Some people may find that medications fit into this , that they are strategies and they are helpful . I'm not against them at all . I didn't use any , but that was partly because I didn't have any access , so I didn't have a choice .
Plenty of people have found that they are helpful , so long as we don't look to them as a cure , because they're not More of a bridge . In fact , my interview with Dr Sanjay Gupta , who I will link in the show notes , is a POTS specialist working in York in the UK , and he described medications as such a bridge .
So if you're taking some medication that helps bring your heart rate down , for example , it doesn't mean that
¶ Theme 4: Building Personal Strategies
you'll be on it forever , but it might help you to be able to access other things that will help , that might then allow you to come off the medication again , always with the doctor's advice . Your strategies might be balancing hormones , it might be acupuncture , hyperbaric oxygen , diet strategies .
For me , the first thing that helped me was breathing , but breathing in a way that worked for my body . So finding that first thing was so key . I also think it's important not to dismiss the little things . Just because it's a small strategy doesn't mean it might not have a big impact .
A lot of the recovery stories I hear are actually consistently doing the little things and that building up over time to have a bigger impact . So the little things add up to the big things . I think with all strategies , it's having a list . What works for me ? Does it feel good in my body ? If it doesn't , then it's probably not helping .
No pain , no gain doesn't really work here . Are there times when it works and times when it doesn't ? What's the pattern ? Hint , it's probably related to your nervous system state . So have a list , some sort of routine or structure so you are able to be consistent , but make it work for you .
The schedule that I've written for me won't work for you Because we are different . Mental health also comes into strategies . I'm a big fan of having a therapist . They're amazing . I wish I'd had one all my life and I cannot imagine not having mine even now , nearly two years on from recovery . Mental health is so important .
If we're having physical challenges , we will also have mental challenges , and having mental health strategies and support , whatever they are , for you will help us with everything I've mentioned so far . So please don't abandon mental health , because it's not all in your head . It's not all in your head , but mental health still matters .
And theme number five a healing environment . I think theme number five is being mindful about what we put into our bodies , so that might be physically , food , supplements , medications , hydration what is good for your body and that's your body , not someone else's , yours . Are you eating a lot of inflammatory foods ?

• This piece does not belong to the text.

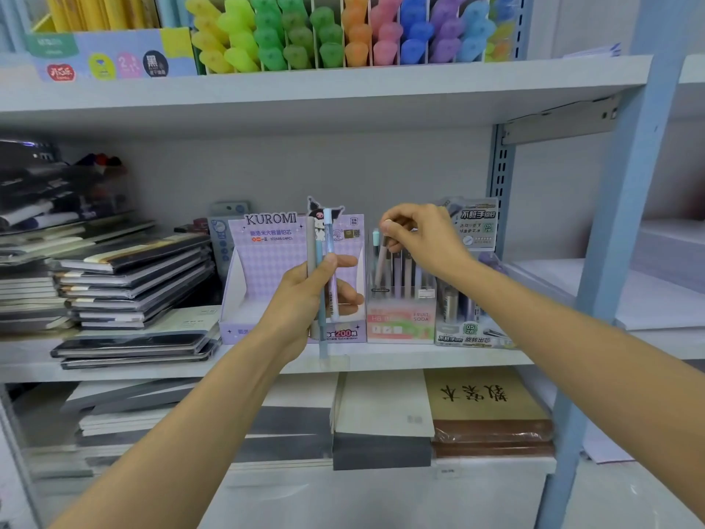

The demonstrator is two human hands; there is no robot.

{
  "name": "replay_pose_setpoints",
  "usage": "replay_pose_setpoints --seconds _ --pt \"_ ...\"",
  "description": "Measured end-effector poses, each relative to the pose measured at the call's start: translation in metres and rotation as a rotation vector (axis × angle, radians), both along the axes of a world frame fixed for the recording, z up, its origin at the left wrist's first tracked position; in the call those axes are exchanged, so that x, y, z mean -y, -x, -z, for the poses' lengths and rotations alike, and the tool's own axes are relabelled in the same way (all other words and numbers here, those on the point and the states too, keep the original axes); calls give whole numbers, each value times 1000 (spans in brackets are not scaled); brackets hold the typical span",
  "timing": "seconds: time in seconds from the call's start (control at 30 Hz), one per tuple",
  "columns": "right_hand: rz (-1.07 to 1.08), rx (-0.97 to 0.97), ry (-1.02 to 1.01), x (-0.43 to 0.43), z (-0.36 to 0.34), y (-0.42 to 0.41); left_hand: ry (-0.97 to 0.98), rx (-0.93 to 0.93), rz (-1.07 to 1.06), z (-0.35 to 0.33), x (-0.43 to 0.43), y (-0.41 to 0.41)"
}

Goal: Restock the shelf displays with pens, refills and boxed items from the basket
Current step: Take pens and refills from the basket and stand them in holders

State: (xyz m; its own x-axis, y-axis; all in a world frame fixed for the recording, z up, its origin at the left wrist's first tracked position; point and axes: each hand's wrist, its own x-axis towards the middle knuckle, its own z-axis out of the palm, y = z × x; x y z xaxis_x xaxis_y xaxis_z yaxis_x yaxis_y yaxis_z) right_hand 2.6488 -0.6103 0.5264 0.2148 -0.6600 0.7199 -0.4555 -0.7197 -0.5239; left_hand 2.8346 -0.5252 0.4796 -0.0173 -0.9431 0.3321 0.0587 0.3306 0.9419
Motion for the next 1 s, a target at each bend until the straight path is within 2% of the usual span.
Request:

Are you cutting out foods that actually would be helpful ? Are you doing a diet that someone said would help but you're not actually noticing any difference yourself ? Are you taking 50 different supplements because someone on a Facebook group recommended them ? But also the air we breathe how are you breathing ? Is it the best way for your body ?

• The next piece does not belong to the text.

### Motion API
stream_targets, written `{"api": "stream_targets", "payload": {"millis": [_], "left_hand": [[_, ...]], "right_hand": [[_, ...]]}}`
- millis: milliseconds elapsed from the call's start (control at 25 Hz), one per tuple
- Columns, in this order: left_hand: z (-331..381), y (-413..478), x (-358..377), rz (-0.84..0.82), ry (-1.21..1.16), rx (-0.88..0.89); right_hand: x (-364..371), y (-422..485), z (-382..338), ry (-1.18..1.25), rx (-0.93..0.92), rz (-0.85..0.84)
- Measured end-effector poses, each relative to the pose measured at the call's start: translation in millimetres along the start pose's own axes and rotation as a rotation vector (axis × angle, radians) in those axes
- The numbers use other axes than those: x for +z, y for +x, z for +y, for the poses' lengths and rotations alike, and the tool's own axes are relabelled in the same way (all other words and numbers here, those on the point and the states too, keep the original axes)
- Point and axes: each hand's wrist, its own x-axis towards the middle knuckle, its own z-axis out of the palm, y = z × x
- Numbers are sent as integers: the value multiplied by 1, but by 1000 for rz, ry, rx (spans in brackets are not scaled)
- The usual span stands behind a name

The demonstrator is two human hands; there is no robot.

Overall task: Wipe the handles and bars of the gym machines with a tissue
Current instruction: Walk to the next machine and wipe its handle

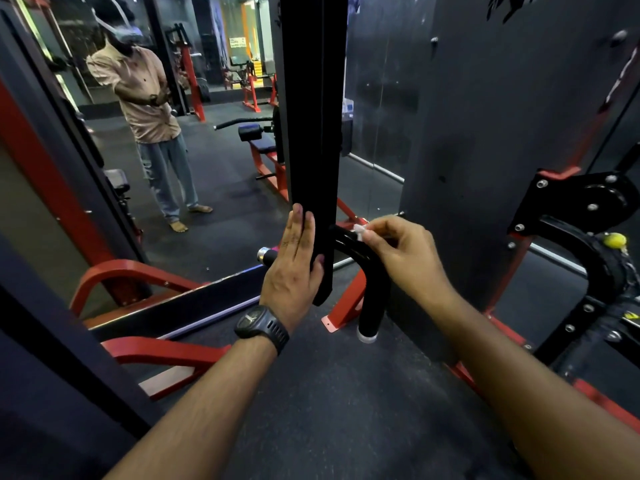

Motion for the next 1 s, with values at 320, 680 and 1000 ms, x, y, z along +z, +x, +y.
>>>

Hint , probably not , which is why I do the work that I do . The breath is the fastest way
¶ Theme 5: Creating a Healing Environment
to change the biochemistry of our body , and we can only survive approximately three minutes without oxygen . So our breath should be a priority . But what are you consuming elsewhere ? The people around you , the media you're watching or reading ? Are you a member of 20 different support groups and you're seeing a lot of negative stuff every time you scroll Facebook .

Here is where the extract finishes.